Поскольку они являются инструкциями, которые механизмы клетки используют для создания белков, они несут больше информации о генетических основах конкретных заболеваний. И поскольку РНК приходит и уходит, внесение изменений в нее будет полезно для лечения краткосрочных проблем, таких как острое воспаление или рана. Система, которую они называют Repair (что расшифровывается как «RNA Editing for Programmable A to I Replacement» — «редактирование РНК для программируемой замены A на I»), пока работает только для преобразования одного нуклеотида. Следующий шаг — выяснить, как создать остальные 11 возможных комбинаций.

Ученые постоянно находят новые ферменты Cas. Команды в Бродском институте также работают над тем, чтобы описать cpf1 — версию Cas, которая оставляет липкие концы вместо дефосфорилированных, когда режет ДНК. В феврале группа из UC Berkeley обнаружила CasY и CasX, самые компактные системы Crispr. И исследователи ожидают, что в ближайшие месяцы и годы появятся многие другие.

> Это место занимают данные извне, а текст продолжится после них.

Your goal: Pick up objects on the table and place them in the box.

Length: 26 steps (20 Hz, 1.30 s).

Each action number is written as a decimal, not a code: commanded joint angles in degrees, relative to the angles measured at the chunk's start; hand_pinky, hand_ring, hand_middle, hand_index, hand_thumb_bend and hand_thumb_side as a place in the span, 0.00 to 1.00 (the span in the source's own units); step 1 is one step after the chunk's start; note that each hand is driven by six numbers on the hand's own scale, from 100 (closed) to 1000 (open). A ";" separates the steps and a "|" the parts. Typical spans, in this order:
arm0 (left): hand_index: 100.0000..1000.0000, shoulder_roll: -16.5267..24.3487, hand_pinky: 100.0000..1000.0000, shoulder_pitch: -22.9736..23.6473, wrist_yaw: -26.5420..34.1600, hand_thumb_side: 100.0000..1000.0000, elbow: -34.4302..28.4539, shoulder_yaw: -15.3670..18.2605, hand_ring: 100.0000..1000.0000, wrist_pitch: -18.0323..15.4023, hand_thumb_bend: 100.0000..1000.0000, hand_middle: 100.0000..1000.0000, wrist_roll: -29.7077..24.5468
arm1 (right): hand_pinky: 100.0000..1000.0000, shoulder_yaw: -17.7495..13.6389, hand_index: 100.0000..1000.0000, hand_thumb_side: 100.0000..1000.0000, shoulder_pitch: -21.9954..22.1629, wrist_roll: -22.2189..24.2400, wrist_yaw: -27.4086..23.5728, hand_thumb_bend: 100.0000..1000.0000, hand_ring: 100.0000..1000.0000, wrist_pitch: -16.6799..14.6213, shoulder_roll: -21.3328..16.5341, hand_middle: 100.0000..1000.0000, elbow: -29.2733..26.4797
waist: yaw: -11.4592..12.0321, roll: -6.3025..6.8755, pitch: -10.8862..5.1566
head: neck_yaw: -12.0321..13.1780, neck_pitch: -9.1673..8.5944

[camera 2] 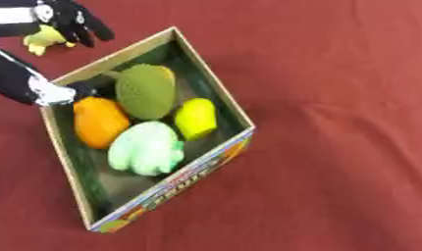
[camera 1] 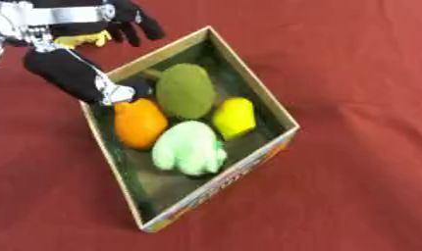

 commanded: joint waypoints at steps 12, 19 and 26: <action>0.84 10.87 0.82 3.98 -6.48 0.00 4.01 10.14 0.78 1.11 0.36 0.77 7.81 | 0.86 -1.64 0.78 0.73 2.29 -1.18 0.53 0.00 0.78 -0.93 0.54 0.67 -0.83 | -0.62 -0.30 -0.66 | 1.23 -1.19; 0.85 6.78 0.83 -1.43 -14.87 0.00 16.85 9.75 0.81 -2.64 0.39 0.81 11.19 | 0.85 -1.52 0.78 0.75 1.92 -1.29 1.03 0.00 0.77 -1.60 0.67 0.66 -0.83 | -2.05 -0.72 0.58 | 2.54 -3.27; 0.88 3.01 0.85 -6.28 -19.59 0.00 27.52 10.22 0.83 -6.56 0.40 0.83 10.99 | 0.85 -1.66 0.78 0.75 1.68 -2.14 1.33 0.00 0.77 -1.84 0.84 0.66 -0.83 | -3.32 -0.96 2.19 | 4.01 -5.91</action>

Только время покажет, был ли Crispr-Cas9 лучшим из них, или просто первым, кто захватил умы одного поколения ученых. «Мы не знаем, что будет работать лучше всего в разных вариантах применения», — говорит Меган Хохштрассер, которая сделала свою кандидатскую в лаборатории сооткрывателя Crispr Дженнифер Дудна и теперь работает в Инновационном Институте Геномики. — «Так что на данный момент я считаю, что всем необходимо делать ставку на все эти инструменты одновременно».

Потребуется много лет работы, чтобы текущее поколение генных редакторов перешло из лаборатории к реальным пациентам, линиям овощей и сельскохозяйственным вредителям, несущим болезни.

Если генетическое редактирование 3.0 не сделает их устаревшими первым.